Gallatin County’s sheriff, Brian Gootkin, said he could only speak about his agency.

“I mean, it almost infers that we’re like profiling, or we’re looking for African Americans to pull over, which is absolutely not the case. That’s not what we do at the sheriff’s office,” Gootkin said.

Gootkin said the sheriff’s office goes through an extensive hiring process for deputies with rigorous background investigations and psychological tests. Once hired, deputies have more training, including how to behave with the public.

“We make sure that, number one, we hire the right people and that they’re doing the right thing out there,” Gootkin said.

Gootkin said he’s not a statistician and would be open to sitting down with someone from the ACLU and Montana State University to go through the numbers. He said his office is also open to more training and is in the process of getting an online program for deputies to learn about implicit bias.

The report said the arrest rate for Black people with marijuana was 14 times higher than white people in Yellowstone County. Missoula County trailed close behind.

Sgt. Travis Welsh with the Missoula Police Department told YPR in an email that he would not “comment on another entity's numbers or conclusions” and that he didn’t know “where or how the ACLU got the numbers.”

The ACLU says most of the data came from the FBI’s Uniform Crime Reporting Program. Law enforcement agencies in most states, including Montana, report to the FBI Program.

Welsh and Yellowstone County Sheriff Mike Linder also told YPR the majority of cases involving marijuana possession in recent years were white people.

Linder said he looked at all the cases in Yellowstone County that resulted in arrests or citations between July 1, 2019 and July 23, 2020. Not including felonies that may have had a lesser included charge of possession of marijuana, Linder said 21 of the people were white, one was Native American, two were Latino and one was Black.

Linder told YPR, “These numbers should speak for themselves.”

The ACLU report doesn’t use a one to one comparison between black and white people in each county. Rather, it pulls in U.S. Census Bureau data to compare the rate of arrests for each racial group per 100,000 people.

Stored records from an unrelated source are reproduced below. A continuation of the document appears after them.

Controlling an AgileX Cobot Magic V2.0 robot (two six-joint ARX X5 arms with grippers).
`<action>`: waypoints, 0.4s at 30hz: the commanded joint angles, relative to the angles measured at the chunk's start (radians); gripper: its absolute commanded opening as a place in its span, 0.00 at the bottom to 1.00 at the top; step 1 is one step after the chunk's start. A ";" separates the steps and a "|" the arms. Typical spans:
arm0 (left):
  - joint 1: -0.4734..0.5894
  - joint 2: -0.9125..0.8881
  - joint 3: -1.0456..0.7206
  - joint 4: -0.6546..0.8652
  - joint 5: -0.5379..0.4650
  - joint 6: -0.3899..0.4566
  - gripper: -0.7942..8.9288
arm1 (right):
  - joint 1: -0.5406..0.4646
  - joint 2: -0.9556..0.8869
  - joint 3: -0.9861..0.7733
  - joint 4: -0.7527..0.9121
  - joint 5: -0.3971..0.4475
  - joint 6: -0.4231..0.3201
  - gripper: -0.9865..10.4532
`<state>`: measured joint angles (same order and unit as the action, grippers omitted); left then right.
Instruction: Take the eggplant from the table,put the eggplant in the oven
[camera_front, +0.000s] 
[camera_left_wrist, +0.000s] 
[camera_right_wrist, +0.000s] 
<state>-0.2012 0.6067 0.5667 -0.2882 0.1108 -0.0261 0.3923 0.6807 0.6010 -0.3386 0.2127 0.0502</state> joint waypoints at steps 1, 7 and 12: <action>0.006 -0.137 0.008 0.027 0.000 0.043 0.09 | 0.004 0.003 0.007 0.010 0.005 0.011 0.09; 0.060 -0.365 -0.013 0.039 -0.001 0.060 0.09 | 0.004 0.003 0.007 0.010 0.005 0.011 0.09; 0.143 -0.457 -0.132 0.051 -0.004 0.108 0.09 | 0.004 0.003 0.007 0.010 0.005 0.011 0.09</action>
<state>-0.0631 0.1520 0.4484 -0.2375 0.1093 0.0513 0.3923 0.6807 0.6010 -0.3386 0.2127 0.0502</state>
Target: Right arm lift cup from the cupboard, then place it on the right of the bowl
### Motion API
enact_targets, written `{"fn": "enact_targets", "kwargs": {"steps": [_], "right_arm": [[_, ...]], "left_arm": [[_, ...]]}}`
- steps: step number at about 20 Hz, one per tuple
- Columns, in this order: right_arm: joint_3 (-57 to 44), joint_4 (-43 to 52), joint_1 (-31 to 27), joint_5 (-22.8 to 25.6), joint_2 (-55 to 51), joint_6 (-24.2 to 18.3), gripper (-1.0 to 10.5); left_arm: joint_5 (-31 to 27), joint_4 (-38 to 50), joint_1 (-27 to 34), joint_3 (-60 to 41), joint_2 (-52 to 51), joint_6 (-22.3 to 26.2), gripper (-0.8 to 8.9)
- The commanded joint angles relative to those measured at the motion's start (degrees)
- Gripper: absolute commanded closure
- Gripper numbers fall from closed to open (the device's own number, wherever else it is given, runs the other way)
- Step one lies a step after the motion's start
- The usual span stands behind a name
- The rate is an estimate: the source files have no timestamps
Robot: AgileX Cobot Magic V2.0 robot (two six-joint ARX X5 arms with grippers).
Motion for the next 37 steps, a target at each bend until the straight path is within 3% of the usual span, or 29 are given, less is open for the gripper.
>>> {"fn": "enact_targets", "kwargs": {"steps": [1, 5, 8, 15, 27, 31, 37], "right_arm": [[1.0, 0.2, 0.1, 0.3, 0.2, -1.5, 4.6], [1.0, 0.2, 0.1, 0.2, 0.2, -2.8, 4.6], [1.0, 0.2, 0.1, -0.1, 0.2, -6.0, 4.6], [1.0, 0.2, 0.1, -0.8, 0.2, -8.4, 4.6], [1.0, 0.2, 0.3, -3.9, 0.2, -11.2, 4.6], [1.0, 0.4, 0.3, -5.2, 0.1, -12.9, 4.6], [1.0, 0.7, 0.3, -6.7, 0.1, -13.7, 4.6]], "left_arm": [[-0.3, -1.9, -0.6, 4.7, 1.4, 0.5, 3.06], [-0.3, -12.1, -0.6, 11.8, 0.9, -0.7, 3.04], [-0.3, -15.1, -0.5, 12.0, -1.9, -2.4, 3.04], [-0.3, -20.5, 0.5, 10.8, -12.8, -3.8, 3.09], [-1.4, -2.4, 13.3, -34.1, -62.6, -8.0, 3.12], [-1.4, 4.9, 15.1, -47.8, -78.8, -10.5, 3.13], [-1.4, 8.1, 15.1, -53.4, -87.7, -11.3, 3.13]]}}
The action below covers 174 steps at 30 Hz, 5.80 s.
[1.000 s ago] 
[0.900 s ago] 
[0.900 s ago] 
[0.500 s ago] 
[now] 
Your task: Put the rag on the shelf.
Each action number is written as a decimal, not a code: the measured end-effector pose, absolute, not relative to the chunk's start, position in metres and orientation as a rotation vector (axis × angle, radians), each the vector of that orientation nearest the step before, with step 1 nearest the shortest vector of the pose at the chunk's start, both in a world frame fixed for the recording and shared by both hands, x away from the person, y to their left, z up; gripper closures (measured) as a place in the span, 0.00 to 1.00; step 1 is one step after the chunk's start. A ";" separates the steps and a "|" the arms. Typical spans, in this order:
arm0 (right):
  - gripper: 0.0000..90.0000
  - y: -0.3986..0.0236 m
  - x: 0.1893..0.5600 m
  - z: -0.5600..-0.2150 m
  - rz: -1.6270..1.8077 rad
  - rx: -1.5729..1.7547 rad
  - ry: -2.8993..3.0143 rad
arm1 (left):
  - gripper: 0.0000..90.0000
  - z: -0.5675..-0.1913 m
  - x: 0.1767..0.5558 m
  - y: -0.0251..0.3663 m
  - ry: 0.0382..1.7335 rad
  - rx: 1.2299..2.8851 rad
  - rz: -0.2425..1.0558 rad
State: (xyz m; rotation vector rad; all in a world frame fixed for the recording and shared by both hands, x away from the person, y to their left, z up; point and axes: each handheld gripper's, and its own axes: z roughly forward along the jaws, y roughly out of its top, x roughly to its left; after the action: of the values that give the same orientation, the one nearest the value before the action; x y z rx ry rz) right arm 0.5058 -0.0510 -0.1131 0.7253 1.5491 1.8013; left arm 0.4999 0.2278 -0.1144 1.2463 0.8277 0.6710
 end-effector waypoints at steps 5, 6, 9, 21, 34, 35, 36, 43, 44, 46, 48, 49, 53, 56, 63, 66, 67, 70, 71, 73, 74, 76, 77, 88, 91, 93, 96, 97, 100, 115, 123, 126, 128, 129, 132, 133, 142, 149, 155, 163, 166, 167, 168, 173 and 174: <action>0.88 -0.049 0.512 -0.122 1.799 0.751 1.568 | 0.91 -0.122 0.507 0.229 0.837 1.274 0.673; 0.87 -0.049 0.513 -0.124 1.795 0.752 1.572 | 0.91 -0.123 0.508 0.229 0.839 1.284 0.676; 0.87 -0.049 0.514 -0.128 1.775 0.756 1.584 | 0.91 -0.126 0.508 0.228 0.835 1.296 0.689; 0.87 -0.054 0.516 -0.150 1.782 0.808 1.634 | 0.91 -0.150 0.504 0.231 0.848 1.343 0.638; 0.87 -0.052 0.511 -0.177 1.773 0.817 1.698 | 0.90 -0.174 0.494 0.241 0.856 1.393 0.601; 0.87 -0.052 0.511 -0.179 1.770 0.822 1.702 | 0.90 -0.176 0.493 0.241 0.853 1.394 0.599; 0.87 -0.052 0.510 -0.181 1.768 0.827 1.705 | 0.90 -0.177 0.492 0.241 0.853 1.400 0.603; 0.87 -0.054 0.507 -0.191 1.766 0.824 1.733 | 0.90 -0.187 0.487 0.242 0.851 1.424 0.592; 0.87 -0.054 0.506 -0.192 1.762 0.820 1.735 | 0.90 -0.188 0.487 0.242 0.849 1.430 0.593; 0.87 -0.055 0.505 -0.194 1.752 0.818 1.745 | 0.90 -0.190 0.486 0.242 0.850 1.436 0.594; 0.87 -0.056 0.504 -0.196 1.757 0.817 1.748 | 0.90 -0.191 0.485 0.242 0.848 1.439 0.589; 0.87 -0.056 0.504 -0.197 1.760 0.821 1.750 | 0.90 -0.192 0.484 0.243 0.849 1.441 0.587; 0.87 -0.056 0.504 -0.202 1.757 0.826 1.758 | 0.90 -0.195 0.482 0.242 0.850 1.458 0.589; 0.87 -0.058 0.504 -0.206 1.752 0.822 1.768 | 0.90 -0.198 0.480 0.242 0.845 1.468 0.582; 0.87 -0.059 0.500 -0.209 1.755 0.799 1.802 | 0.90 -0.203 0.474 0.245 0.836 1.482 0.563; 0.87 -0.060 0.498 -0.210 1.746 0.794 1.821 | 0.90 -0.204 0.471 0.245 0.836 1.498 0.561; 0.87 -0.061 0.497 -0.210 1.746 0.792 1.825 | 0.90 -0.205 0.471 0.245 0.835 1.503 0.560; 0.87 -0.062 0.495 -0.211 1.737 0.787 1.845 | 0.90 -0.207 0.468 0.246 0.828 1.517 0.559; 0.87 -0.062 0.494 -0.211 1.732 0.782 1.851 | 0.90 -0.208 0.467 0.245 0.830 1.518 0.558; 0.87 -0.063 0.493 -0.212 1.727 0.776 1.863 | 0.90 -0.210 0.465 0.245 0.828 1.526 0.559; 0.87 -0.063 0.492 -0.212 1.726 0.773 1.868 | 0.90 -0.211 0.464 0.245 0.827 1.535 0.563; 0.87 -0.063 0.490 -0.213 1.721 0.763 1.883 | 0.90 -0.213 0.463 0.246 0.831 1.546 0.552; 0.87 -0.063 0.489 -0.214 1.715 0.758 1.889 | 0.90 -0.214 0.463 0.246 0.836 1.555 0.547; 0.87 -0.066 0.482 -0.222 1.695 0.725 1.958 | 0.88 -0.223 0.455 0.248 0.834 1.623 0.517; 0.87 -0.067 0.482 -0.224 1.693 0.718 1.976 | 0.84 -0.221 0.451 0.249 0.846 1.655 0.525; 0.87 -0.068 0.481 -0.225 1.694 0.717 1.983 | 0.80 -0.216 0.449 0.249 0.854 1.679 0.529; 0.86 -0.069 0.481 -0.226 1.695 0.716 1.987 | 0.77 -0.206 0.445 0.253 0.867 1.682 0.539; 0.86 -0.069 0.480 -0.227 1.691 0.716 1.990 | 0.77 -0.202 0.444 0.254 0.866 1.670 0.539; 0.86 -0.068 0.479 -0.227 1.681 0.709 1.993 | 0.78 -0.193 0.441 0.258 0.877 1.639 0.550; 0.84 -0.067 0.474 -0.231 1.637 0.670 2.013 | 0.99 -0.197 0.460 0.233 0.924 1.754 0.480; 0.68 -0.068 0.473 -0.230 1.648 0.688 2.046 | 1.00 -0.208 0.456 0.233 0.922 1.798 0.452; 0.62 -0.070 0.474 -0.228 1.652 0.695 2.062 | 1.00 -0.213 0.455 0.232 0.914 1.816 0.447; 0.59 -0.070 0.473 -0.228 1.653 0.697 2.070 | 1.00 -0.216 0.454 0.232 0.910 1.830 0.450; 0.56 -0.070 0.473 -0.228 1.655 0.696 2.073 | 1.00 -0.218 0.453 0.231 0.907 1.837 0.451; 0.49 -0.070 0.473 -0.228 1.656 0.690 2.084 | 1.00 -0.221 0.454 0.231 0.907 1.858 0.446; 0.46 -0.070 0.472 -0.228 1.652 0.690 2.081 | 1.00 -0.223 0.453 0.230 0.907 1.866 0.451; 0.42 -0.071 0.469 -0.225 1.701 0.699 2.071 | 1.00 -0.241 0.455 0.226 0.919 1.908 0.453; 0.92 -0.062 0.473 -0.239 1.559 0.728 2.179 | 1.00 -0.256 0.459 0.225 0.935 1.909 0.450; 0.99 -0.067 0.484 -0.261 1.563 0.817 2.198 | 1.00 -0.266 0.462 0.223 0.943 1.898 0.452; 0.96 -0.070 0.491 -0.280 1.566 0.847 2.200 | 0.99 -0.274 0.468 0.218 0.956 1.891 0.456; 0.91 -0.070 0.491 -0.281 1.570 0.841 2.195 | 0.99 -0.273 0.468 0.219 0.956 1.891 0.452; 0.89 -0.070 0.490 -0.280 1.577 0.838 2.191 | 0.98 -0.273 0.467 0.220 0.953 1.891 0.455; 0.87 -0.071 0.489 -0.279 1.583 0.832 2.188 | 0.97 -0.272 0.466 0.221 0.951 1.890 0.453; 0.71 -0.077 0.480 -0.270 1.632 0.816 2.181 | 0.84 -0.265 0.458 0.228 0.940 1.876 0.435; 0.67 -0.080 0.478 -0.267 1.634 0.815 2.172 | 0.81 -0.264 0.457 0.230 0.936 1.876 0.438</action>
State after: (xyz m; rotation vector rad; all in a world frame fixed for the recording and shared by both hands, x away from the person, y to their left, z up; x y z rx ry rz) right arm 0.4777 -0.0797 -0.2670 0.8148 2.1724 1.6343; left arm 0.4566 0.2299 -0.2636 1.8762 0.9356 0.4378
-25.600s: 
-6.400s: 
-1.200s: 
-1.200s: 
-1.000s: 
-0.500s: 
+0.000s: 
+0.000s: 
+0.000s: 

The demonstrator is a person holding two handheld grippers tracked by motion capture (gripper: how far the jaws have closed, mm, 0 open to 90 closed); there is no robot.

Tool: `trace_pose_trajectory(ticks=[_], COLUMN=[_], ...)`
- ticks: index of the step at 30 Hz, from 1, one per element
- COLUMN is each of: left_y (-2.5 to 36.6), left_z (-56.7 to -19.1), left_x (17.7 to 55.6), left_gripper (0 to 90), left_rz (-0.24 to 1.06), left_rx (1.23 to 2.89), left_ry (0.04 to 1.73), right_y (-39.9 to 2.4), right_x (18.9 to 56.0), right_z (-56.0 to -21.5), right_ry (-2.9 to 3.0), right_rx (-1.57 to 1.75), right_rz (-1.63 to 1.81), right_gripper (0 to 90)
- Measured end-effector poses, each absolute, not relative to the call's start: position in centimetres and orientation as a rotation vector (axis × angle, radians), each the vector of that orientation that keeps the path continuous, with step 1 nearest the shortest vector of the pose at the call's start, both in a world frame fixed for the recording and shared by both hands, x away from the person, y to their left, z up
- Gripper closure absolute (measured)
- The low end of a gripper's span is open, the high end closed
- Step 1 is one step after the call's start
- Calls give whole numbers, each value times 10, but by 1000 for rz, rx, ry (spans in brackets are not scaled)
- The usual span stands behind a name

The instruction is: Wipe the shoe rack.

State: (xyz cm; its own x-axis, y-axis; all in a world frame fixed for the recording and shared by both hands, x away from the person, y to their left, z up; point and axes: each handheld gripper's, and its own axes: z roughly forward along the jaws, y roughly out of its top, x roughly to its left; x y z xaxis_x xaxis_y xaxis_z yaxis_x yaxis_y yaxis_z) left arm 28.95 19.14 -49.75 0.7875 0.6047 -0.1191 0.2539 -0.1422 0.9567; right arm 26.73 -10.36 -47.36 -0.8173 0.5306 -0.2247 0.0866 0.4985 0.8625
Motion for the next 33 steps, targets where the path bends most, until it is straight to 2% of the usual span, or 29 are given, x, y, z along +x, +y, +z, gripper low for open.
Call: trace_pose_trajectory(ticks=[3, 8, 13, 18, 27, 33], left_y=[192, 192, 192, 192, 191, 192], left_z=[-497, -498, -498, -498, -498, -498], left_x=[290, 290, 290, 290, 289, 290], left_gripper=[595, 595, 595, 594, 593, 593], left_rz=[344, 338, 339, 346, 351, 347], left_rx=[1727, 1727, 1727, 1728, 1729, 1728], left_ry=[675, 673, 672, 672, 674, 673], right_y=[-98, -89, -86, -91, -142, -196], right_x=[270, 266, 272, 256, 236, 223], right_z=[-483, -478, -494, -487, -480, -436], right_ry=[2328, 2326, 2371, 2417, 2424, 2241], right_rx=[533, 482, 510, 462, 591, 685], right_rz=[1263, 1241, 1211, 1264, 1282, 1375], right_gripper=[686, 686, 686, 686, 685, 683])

Again, here’s SK Rossi with the ACLU.

“One of the problems with actually understanding why these disparities exist is that Montana has an enormous dearth of criminal justice data available for analysis,” Rossi said.

Rossi points to Missouri, which requires every law enforcement agency to gather demographic data for each stop, search and arrest.

A 2019 report from Missouri’s Attorney General showed the stop and search rate for Black drivers was higher than it was for white drivers, even though white drivers were found with contraband more often.

“And that is the data that we need to have because that points to, absolutely, racial bias in policing, when the data doesn’t even support the reason for those disparities, that’s exceptionally disturbing. But we don’t have that data here in Montana, and we need it,” Rossi said.

Rossi said requiring that kind of detailed data gathering could come from Montana’s state legislature. They said a statewide requirement that law enforcement officers wear body cameras would also improve transparency.

Gallatin County Sheriff Brian Gootkin said he tried to get body cameras for his deputies and detention officers several years ago.

“And surprisingly the people that were against it were the county commission, for two big reasons. Number one, the cost because you have to have server space for all, you know, you can’t just get rid of that stuff and dump it. You have to save it for a period of time. And then the second thing was for people’s privacy,” Gootkin said.

Gootkin said the sheriff’s office recently applied for a grant to help cover the cost of body cameras and server space for the video footage. He said county commissioners may be more supportive now compared to three years ago.

Following the report from April, the ACLU of Montana is working with the national office to collect similar data on racial arrest disparities for Indigenous people in the U.S. a spokesperson said that information may be available this fall.